Which described Dick, except for the rare occasion when he was completely flummoxed. Two people he greatly admired outside of sports were Rex Harrison and Burt Bacharach. When a group of us ran into Harrison outside the Ritz Carlton in London, Dick started yammering and began introducing all of our friends to each other. Mr. Harrison rolled his eyes and walked away.
Dick did better with Bacharach, whom Dick and Jamie just saw perform in Tucson and who’s become a friend. I’d met Burt at the 1994 Kentucky Derby, where his horse Heartlight was a contender. Dick has played Bacharach’s music for 50 years. In the mid-90’s, when I was in Los Angeles for a game, Burt invited me over to his family’s house for an afternoon of music. Both Dick and I were so excited. Burt – who of course wrote 25 standards for all time – asked me to name a song, any song, for him to play. I said my favorite Bacharach song was “The Man Who Shot Liberty Vallance,” and I started to sing it. Burt looked at me as though I came from Mars – “Go home!” he yelled, waving me away, “that song was a piece of crap.” When I told Dick, he didn’t speak to me for a week, either.
Dick is loyal to the core, and that’s why Eric Shanks said he could always have a job at Fox. Anyone who’s worked with Dick, or has known him, cites his authenticity. Ernie Accorsi, the former General Manager of three NFL teams, is one of Dick’s oldest friends. He told me their first conversation was about Jim Mutscheller’s pivotal catch in the “Greatest Game Ever Played,” the famed Giants-Colts overtime in 1958. That conversation was in 1970, when Ernie was the public relations director of the Baltimore Colts and Dick was the sports director at KDKA in Pittsburgh. They still talk twice a week.
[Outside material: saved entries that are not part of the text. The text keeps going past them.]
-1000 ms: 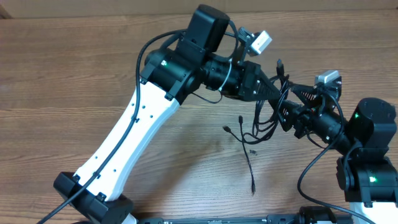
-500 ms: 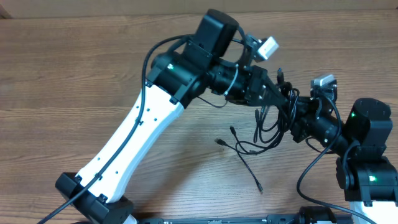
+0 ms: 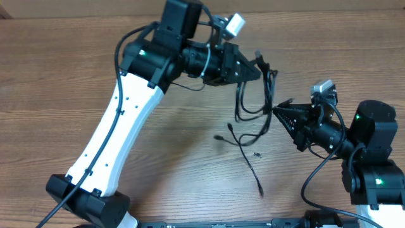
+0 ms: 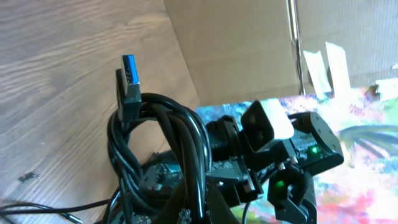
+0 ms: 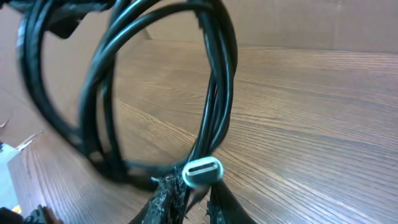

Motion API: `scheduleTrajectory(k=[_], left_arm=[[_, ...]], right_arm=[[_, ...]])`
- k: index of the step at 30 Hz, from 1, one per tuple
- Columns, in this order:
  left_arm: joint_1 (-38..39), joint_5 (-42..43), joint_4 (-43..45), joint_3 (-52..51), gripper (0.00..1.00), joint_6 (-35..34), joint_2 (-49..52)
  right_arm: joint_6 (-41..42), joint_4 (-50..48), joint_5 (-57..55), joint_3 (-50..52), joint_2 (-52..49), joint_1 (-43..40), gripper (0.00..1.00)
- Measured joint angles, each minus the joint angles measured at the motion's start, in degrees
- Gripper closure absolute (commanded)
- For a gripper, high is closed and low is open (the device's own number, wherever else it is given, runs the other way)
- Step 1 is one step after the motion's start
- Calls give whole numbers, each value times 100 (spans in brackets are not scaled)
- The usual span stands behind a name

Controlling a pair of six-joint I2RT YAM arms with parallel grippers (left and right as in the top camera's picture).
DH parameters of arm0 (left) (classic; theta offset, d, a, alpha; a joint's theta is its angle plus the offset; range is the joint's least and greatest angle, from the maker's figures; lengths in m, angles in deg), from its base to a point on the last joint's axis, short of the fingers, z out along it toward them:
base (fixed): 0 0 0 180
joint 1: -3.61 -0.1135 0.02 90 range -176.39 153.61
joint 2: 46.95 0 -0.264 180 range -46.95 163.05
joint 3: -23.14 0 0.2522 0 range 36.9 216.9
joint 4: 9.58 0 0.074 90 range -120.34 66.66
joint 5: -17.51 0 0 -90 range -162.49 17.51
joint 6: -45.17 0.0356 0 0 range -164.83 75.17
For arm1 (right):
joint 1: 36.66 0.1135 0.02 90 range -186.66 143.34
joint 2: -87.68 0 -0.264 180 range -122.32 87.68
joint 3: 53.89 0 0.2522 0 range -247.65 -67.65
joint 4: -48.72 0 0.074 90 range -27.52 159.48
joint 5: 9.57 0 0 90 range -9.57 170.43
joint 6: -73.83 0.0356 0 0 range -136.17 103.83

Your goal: Untangle cables

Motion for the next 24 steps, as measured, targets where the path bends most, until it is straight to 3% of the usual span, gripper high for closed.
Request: scheduleTrajectory(k=[11,16,24], left_arm=[[-59,90,-280,0,96,50,0],[-59,494,-280,0,96,125,0],[31,673,-275,0,96,175,0]], right_arm=[[-24,0,-157,0,0,2,79],[-42,-195,-358,0,0,2,53],[-28,-468,-426,0,0,0,41]])
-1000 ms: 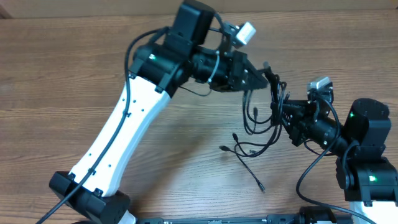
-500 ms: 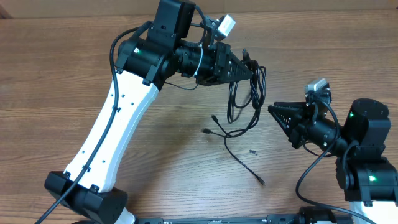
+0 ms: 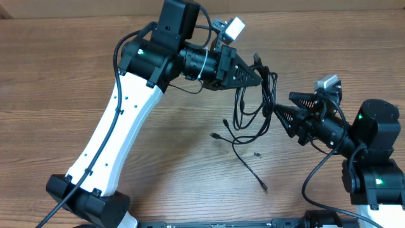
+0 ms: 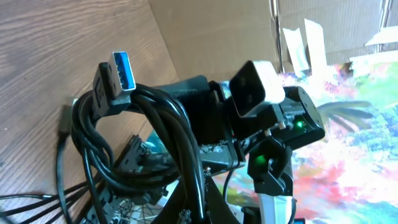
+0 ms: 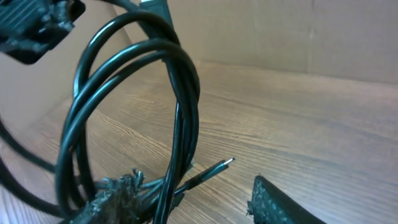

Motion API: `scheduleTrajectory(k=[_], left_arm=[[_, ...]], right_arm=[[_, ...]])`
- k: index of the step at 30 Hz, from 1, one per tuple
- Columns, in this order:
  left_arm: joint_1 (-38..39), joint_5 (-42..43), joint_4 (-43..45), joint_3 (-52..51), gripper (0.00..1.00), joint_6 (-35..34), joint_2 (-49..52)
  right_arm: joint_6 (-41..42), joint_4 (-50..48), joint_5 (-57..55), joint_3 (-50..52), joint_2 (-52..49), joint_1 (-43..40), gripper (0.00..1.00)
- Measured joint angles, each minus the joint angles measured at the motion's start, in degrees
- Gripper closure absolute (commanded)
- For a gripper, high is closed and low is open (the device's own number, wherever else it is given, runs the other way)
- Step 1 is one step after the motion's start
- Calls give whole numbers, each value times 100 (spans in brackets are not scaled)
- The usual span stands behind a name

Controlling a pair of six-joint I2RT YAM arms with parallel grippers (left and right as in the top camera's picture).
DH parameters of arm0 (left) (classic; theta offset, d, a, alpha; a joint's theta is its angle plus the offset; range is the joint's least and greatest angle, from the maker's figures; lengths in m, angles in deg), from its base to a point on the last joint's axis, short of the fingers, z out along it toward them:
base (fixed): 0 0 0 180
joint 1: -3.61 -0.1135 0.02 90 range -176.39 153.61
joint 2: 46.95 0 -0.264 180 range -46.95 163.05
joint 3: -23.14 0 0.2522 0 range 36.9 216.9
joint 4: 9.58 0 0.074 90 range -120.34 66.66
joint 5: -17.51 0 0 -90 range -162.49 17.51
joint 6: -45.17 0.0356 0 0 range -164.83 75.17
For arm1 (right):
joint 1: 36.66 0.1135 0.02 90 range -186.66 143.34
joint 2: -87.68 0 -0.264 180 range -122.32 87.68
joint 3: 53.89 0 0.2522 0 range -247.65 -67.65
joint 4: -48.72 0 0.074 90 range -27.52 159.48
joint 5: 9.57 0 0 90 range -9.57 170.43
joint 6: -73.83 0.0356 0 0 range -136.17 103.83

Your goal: Untangle cables

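A bundle of black cables (image 3: pixel 271 95) hangs above the wooden table, with my left gripper (image 3: pixel 255 78) shut on its top. In the left wrist view the coils (image 4: pixel 155 124) rise from the closed left gripper (image 4: pixel 193 202), and a blue USB plug (image 4: pixel 117 67) sticks up. My right gripper (image 3: pixel 285 106) is open just right of the bundle. In its wrist view the loops (image 5: pixel 180 93) pass between the spread right gripper (image 5: pixel 186 199), against the left finger (image 5: pixel 109 196), and a thin plug (image 5: pixel 211 171) pokes out.
Loose cable tails trail onto the table (image 3: pixel 63 82), ending in plugs at the centre (image 3: pixel 218 136) and nearer the front (image 3: pixel 263 187). A tiny scrap (image 3: pixel 257 154) lies between them. A cardboard wall (image 5: pixel 280 31) stands behind the table.
My right gripper was shut on a strand by a round-ended plug and is now open, with the loops loose between its fingers. The left gripper still holds the bundle, shifted slightly.
At first my left gripper held the bundle up beside the open right gripper. Then the left arm was farther right, with the bundle pressed into the right jaws. Later the arms were apart and the right gripper was shut on a strand. Now it is open.
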Motion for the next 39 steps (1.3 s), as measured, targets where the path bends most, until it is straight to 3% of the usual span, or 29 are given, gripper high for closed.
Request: scheduleTrajectory(k=[19,28,34,39], left_arm=[[214,20,87,0,96,0,0],[778,20,101,0,96,0,0],[1049,79,107,0,96,-2,0],[992,144,103,0,96,-2,0]], right_arm=[[9,-160,160,0,-2,2,41],[2,-522,221,0,-26,2,41],[-26,-575,219,0,-225,2,73],[-7,-466,223,0,-245,2,85]])
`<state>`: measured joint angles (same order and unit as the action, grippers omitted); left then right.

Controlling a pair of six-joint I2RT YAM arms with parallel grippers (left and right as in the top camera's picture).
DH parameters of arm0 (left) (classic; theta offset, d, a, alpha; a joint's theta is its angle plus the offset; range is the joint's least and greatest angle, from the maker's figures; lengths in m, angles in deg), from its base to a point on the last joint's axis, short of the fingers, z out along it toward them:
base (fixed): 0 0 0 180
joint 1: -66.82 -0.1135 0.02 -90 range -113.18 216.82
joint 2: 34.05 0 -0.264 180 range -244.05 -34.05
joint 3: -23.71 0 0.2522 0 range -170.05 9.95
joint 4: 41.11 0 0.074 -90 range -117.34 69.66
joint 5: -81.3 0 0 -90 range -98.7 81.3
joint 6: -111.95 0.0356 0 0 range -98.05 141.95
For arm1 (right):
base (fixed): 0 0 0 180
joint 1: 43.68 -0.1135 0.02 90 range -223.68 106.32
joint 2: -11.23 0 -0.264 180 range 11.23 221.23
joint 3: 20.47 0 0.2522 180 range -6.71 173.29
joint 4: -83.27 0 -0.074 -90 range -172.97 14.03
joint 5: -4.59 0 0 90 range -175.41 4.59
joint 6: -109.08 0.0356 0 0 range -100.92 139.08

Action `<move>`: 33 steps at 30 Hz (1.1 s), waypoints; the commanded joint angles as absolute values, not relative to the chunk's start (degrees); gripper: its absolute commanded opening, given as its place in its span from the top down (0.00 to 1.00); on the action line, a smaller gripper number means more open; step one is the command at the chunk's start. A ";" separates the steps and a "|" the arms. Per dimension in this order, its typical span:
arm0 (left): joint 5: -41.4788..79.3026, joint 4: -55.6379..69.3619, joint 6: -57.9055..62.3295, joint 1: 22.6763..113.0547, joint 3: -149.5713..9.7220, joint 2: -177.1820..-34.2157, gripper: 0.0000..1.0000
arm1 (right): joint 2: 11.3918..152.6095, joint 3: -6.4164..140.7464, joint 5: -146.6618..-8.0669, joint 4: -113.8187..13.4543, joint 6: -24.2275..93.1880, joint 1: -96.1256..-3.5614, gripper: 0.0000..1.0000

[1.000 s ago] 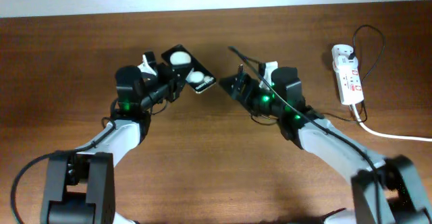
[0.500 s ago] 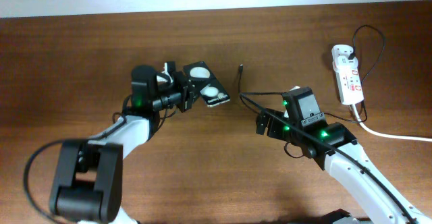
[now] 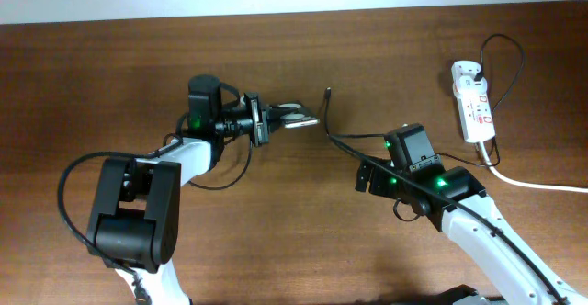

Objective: Plug charger to phone and switch on socket

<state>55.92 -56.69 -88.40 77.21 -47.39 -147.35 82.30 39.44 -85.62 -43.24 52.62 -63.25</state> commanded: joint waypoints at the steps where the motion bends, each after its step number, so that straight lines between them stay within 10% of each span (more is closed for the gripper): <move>1: 59.68 -57.23 -92.13 77.17 -48.81 -147.50 1.00 | 82.10 39.33 -86.53 -43.11 52.08 -63.10 0.01; 33: 61.01 -56.99 -92.11 76.79 -48.83 -147.50 1.00 | 82.10 39.33 -86.53 -43.11 52.08 -63.10 0.01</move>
<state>59.04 -56.67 -91.50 77.14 -47.39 -147.35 82.30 39.44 -85.62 -43.11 52.25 -63.25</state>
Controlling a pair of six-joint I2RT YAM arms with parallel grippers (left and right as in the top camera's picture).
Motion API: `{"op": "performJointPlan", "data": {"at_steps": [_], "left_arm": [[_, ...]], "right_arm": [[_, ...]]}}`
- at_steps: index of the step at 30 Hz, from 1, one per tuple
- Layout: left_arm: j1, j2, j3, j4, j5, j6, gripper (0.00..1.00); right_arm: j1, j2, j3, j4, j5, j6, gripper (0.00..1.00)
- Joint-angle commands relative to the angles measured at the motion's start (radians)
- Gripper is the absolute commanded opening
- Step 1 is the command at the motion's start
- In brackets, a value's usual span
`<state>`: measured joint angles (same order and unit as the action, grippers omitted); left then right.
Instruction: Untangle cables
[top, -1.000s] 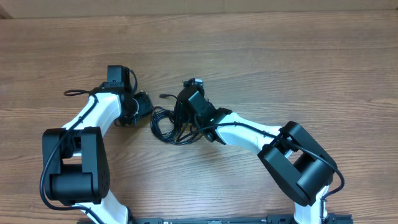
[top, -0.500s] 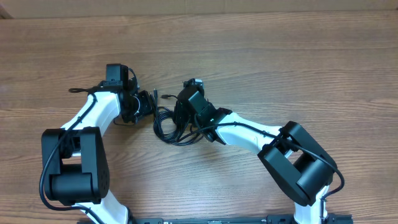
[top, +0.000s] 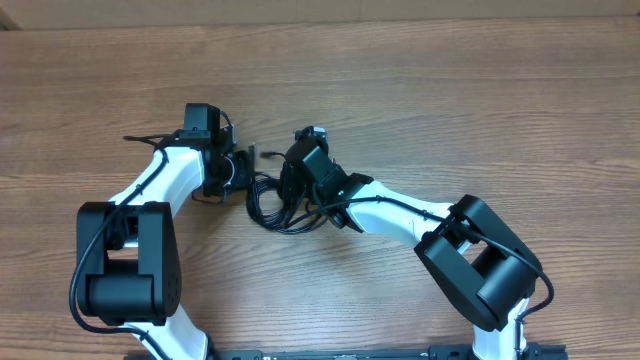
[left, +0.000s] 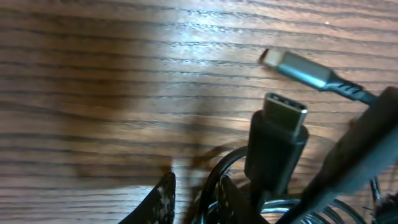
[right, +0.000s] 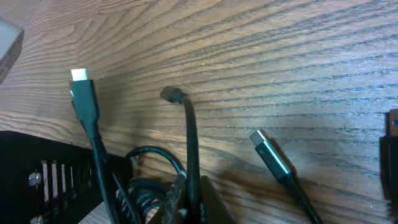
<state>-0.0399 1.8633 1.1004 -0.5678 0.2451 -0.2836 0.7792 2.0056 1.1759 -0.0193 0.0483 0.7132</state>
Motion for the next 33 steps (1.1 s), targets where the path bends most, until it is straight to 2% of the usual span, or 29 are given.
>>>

With Dick, it is all behind him and it’s all in front of him.He told me he can’t wait until travel opens up so he and Jamie can go to London and catch some theater in the West End.
Today is his day, he’ll get on his way. May we all have such a life in full.
I don’t know which is better: The commentary itself, or that this is Dick Stockton’s former wife talking with such love and respect about him. Absolutely lovely.